No one else was in the room, making it the perfect, quiet place to ask her what she knew about the key. Pope handed it to her, asking if she recognized it. As she peered at it in her hands, the expression on her face flickered to what Lottie hoped was recognition, but she said nothing as she forced the key back into Pope's hand and told him to take it away.
“Mee-Maw, please, you have to remember,” he pleaded. “Do you know whose key it is?” The woman didn’t look at him; she just pulled her sweater tighter around her frame and rocked in the rocking chair she had sat on.
Pope wasn’t giving up, though. “Is this Denmark Tanny’s key?” he asked. Everything they knew pointed to Denmark having some kind of relation or connection to the key, or to what the key led to. “If it is, how did we get it? Are…” Pope hesitated before he asked, “Are we related to Denmark Tanny?”
The question hung heavy in the air for a moment as they all awaited the answer. If Pope was related to Denmark Tanny, then their whole treasure hunt just got a whole lot more personal. Lottie didn’t know what they would mean for Pope, but she knew they’d all be right by his side for it.

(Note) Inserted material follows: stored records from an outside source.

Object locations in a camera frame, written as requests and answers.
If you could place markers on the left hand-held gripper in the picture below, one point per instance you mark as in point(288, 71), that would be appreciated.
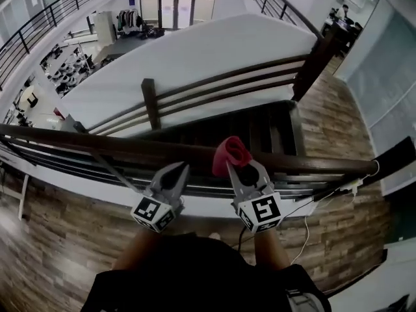
point(148, 211)

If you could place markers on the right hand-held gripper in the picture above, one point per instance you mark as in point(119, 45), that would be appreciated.
point(265, 210)

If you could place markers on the red cloth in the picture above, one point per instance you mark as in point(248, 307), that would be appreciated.
point(229, 153)

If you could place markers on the dark wooden handrail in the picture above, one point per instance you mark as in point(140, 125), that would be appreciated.
point(130, 148)

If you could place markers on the person's right forearm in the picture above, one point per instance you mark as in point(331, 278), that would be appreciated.
point(269, 249)

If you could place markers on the person's left forearm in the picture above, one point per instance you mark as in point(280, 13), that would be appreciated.
point(136, 249)

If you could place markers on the black metal stair railing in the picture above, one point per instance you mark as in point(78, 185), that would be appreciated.
point(279, 2)

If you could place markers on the black metal balcony railing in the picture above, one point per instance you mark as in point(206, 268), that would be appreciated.
point(48, 15)

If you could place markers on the dark wooden staircase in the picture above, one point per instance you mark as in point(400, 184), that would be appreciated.
point(253, 128)

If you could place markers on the person's black clothing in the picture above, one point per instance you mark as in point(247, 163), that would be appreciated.
point(195, 278)

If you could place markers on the white power strip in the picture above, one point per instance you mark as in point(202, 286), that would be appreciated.
point(352, 185)

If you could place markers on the dark wooden stair rails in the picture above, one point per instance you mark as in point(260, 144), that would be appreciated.
point(227, 74)

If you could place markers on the grey waist bag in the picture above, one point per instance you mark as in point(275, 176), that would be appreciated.
point(304, 301)

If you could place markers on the red top table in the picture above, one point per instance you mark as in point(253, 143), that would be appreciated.
point(23, 197)

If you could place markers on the row of white round machines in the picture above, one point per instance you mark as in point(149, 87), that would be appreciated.
point(68, 67)

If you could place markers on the frosted glass partition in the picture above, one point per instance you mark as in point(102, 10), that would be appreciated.
point(383, 86)

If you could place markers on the round white table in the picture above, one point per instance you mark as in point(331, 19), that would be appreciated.
point(31, 94)

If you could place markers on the clothes rack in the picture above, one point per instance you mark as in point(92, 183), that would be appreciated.
point(130, 21)

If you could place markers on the white cabinet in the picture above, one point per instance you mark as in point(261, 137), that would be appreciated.
point(104, 28)

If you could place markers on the glass entrance doors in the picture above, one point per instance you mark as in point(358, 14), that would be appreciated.
point(177, 6)

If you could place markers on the office desk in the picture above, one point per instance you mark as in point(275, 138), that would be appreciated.
point(341, 31)

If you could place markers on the short dark wooden post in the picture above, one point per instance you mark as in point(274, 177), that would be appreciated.
point(151, 104)

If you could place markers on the tall dark wooden post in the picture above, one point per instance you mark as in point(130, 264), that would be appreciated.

Mee-Maw let out a sigh and looked back at Pope. “And his wife,” she said, voice strained.
Lottie recalled the horrible story Limbery had told them about what had happened to Denmark and his family.
“Cecilia?” Pope said, sharing a quick glance with Lottie as she was the only one there with him at Limbery’s.
“Denmark and Cecilia, they’re your great-grand folks going way back,” Mee-Maw said with a slight tremble in her voice.
Pope had been connected to the gold since the beginning. Somehow, Limbery knew that before even Pope himself did.
“Why didn’t you tell us?” asked Pope. Denmark Tanny is in our family. That’s a good thing!”
Mee-Maw’s look turned sharp. “Don’t you know what happened? They hung him! I didn’t want nobody going out there, avenging in his name. I didn’t want what happened to Denmark to happen to you or your daddy.”
Pope sniffled, emotions brewing in his eyes that none of them could even begin to understand. “We still should have known,” he whispered.
Mee-Maw reached out to a kneeling Pope in front of her, taking him by the chin gently. “I was protectin’ you, baby. It was better you didn’t know. And I don’t want you doin’ nothing crazy now.”
Pope managed a small smile. “Nothing crazier than what I normally do.”
She leaned forward, hugging her great-grandson tightly. “Family’s all we got.”
Lottie looked at the group, her little family. They were all she had, and she felt more protective of them than ever.